The SAAR Foundation was a flagship corporation representing charities, think tanks, and business entities. SAAR was named after its founder, Saudi patriarch Sulaiman Abdul Aziz Al Rajhi, a man close to the Saudi ruling family and on the Golden Chain, a list of early al-Qaeda supporters. SAAR is alternatively referred to as the Safa Group. The SAAR Foundation, which was dissolved in December 2000, achieved prominence as the key subject of a March 20, 2002, raid by federal agents, as a part of Operation Green Quest. The raid was carried out over suspicions by the U.S. Treasury Department that the group was laundering money for Al Qaeda or other terrorist groups. In 2003, they were accused of large scale money laundering for terrorist entities.

== Background ==
The Foundation's overseas origins date to the 1970s. The origins began with a group of Muslim scholars, businessmen, and scientists from the Middle East and Asia who moved to the U.S. in the 1980s. The network began with the incorporation of the SAAR Foundation, Inc., in Herndon, Virginia, as a 501(c)(3) non-profit in July 1983. The parent corporation dissolved in 2000 and was replaced by the Safa Trust, which was run by many of the same group of individuals. SAAR was named after the patriarch of the wealthy Saudi Arabian al-Rajhi family, who are also the foundation's largest donors.

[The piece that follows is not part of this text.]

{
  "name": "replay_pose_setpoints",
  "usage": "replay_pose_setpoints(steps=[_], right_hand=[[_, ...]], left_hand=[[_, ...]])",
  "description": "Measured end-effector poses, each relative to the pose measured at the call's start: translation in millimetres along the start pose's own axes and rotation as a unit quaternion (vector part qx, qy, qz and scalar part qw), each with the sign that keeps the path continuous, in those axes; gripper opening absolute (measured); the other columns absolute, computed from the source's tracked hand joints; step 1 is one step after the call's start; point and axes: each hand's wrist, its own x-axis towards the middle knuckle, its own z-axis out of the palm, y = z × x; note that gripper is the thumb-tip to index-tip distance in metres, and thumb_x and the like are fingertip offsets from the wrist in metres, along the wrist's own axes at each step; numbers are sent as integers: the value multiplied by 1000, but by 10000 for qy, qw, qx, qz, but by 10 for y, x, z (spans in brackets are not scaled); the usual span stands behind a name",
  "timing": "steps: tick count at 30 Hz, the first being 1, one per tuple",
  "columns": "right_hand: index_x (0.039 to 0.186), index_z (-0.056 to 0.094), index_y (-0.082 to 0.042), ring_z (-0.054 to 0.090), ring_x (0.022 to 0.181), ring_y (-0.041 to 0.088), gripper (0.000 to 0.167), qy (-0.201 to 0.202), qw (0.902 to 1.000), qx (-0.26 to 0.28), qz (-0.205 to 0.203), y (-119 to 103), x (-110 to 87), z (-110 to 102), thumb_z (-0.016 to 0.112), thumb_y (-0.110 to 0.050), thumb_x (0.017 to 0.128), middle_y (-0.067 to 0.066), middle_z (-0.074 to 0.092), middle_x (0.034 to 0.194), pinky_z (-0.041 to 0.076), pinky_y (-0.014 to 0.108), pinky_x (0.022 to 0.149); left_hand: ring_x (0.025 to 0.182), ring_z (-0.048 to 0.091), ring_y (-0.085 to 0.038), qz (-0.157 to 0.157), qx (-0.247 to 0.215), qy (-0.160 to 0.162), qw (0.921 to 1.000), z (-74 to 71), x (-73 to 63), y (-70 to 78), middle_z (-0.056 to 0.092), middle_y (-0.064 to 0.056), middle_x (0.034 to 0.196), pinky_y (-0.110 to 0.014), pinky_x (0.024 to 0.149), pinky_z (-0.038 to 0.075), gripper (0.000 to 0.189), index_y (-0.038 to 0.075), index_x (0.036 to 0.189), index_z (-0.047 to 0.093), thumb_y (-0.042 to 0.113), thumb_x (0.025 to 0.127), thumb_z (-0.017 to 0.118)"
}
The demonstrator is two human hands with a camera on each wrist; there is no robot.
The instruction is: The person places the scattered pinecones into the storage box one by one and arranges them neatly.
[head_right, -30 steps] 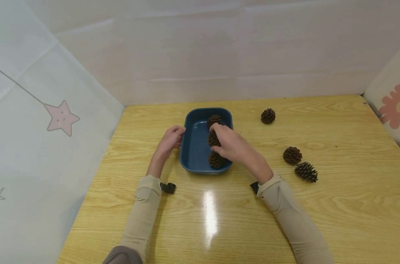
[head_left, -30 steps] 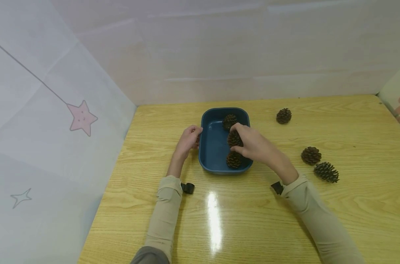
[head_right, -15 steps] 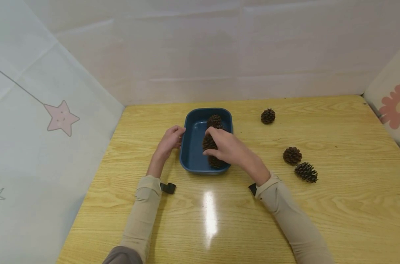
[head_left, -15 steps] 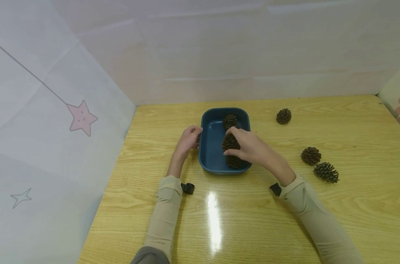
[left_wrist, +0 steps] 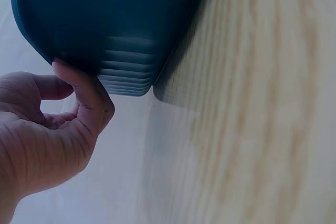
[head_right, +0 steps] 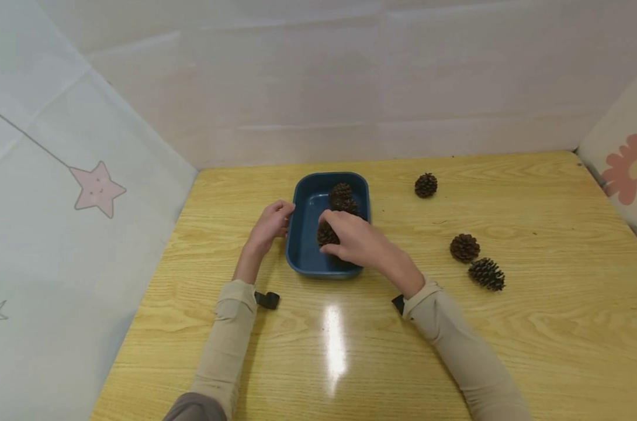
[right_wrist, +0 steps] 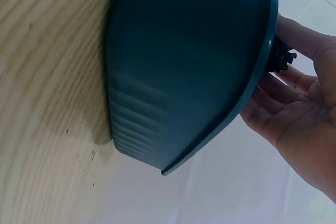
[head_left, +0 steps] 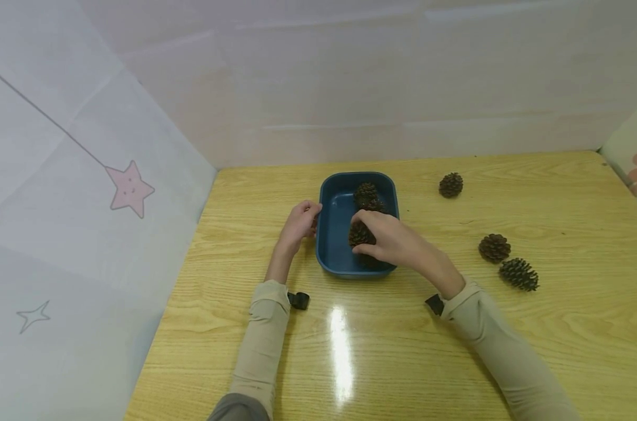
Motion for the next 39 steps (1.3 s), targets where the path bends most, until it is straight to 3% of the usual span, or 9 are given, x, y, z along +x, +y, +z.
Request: replay_pose_setpoints(steps=[6,18,28,39], right_hand=[[127,59,1,66,99,26,47,4,9998,32,-206,1,14,48,83,-13,90,13,67,115,55,41,84],[125,58,3,67,101,26,45,-135,9991,102,-389,-32,38,125,83,-10,90,14,67,117,56,40,85],[126,56,2,67,99,25,45,-290,9984,165,-447,-13,53,230,81,-8,91,15,65,118,56,38,82],[124,54,1,67,94,22,42,-456,9981,73,-410,9,62,311,81,-8,92,13,65,114,56,33,77]], left_hand=[[63,49,-16,73,48,-27,10000,-7,-8,-4,52,-6,82,-30,60,43,27,2,103,59,27,110,53],[64,48,-15,145,67,-2,9999,-3,-16,-4,52,-5,82,-29,58,43,25,4,100,59,26,110,53],[64,48,-15,28,50,-80,10000,-7,-18,17,52,-5,84,-30,60,43,35,-6,113,58,28,110,53],[65,50,-14,38,22,-21,10000,-2,-22,9,55,-5,85,-27,58,43,30,-2,109,59,27,110,52]])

Federal investigations allege that SAAR makes up a network of up to one hundred non-profit and for-profit organizations with known ties to radical Islamist groups. Many of these organizations shared the same address in Virginia, which led investigators to claim that many of the organizations were "phantom" entities engaged in reverse money-laundering. Special Agent David Kane of the Bureau of Immigration and Customs Enforcement testified in a 2003 affidavit that the most likely cause for the group's presence was "to conceal support for terrorism". Seventy percent of the contributions to SAAR charities came from within the SAAR network. Millions of dollars ended up in an offshore bank account in the Bahamas and the Isle of Man making them difficult to trace. Traced funds arrived at financial institutions designated by the U.S. Treasury as financial conduits for terrorist groups like Al Taqwa Bank and Akida Bank Private, LTD. Other funds were traced to a group, WISE, linked to the organization Palestinian Islamic Jihad.

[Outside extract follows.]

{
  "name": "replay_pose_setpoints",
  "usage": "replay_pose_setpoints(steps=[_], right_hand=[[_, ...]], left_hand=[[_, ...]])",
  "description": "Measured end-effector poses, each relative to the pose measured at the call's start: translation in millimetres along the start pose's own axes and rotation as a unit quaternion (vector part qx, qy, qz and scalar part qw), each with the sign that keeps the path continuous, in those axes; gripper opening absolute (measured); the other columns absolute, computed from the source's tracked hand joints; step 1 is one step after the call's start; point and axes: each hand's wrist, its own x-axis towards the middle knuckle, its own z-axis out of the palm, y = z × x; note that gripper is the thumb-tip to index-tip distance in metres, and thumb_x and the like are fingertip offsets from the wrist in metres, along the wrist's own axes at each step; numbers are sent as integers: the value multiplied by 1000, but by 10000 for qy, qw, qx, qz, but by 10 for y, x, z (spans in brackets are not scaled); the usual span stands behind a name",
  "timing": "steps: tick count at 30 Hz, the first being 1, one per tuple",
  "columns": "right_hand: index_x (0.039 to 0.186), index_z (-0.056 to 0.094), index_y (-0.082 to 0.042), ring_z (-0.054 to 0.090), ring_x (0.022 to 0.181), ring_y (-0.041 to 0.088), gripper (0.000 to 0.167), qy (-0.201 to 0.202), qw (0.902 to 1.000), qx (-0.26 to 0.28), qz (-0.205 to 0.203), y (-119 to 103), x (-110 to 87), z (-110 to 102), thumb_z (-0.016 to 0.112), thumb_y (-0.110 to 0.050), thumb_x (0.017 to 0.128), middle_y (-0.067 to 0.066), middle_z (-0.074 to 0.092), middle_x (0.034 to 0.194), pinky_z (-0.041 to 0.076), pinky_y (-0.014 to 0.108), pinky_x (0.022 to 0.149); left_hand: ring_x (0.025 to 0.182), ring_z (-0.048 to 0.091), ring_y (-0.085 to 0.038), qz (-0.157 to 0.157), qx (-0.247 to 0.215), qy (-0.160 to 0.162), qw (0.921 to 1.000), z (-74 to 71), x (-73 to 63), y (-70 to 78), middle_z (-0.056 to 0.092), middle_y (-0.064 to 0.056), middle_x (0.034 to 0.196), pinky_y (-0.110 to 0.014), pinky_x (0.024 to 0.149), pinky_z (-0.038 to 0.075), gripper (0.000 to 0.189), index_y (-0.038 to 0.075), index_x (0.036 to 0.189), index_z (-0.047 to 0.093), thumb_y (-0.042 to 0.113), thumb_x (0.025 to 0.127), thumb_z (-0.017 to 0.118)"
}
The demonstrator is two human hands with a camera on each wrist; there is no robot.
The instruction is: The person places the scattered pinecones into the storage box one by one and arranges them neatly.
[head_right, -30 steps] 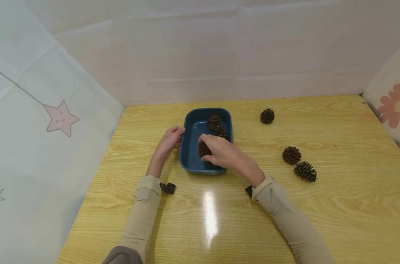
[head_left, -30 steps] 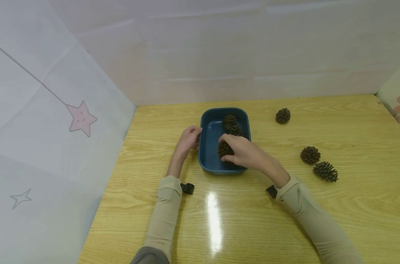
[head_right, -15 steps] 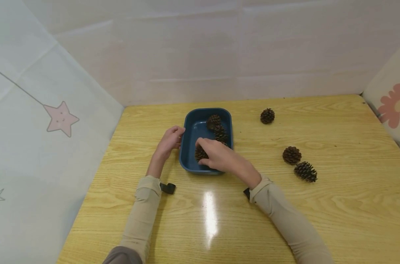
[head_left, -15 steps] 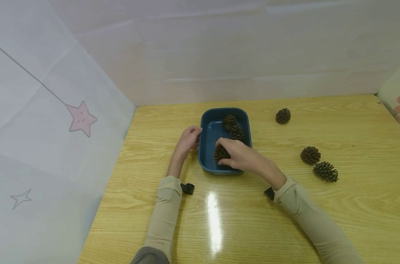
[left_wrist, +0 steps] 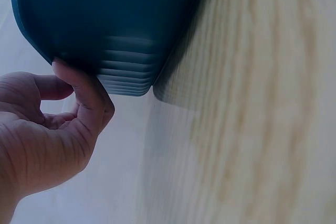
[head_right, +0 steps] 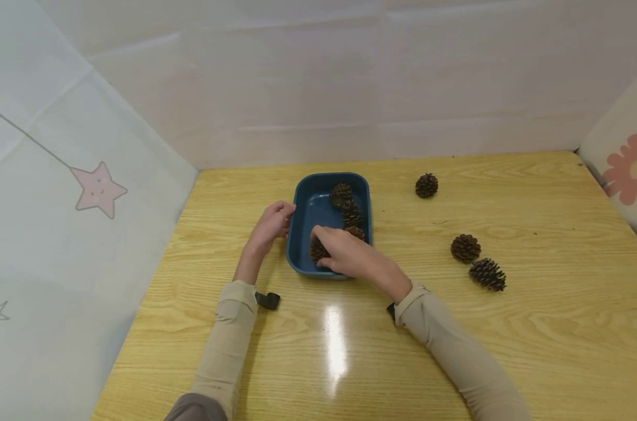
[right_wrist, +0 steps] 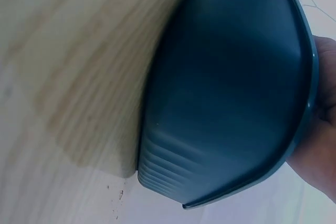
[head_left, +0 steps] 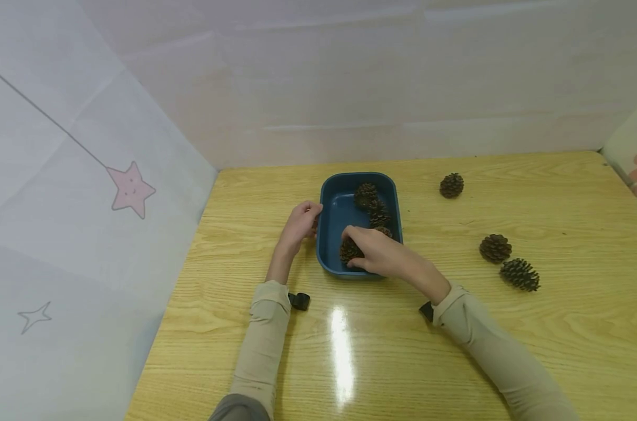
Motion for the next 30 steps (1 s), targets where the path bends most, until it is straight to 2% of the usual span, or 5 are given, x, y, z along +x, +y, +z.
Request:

In the years that followed the investigation, SAAR was fined "more than $500,000" for contempt of court for failing to turn over documents subpoenaed by the grand jury investigation. The fines have not been paid, however, because the SAAR Foundation no longer has assets in its name in the U.S.

== Federal investigation ==
As part of Operation Green Quest, a multiagency task force led by the U.S. Customs and U.S. Customs and Immigration Enforcement, SAAR was investigated in an investigation into suspected terror financing entities. Their mission was focused on closing down illicit financial systems and repairing vulnerable and legitimate systems that could be used to raise funds for terrorists. On March 20, 2002, federal agents raided 14 interlocking business entities in Herndon, Virginia, associated with the SAAR Foundation looking for ties to the Al Taqwa Bank and the Muslim Brotherhood. Over 500 boxes of files and computer files were confiscated, filling seven trucks. Investigations from Operation Green Quest led to seventy indictments and $33 million in seized funds by 2003.

==Notable personnel==
- Yaqub Mirza, chief executive (1984-2002)
- Mohamed Hadid, Wealthy business man who partnered with the Foundation to fund real estate developments in the U.S.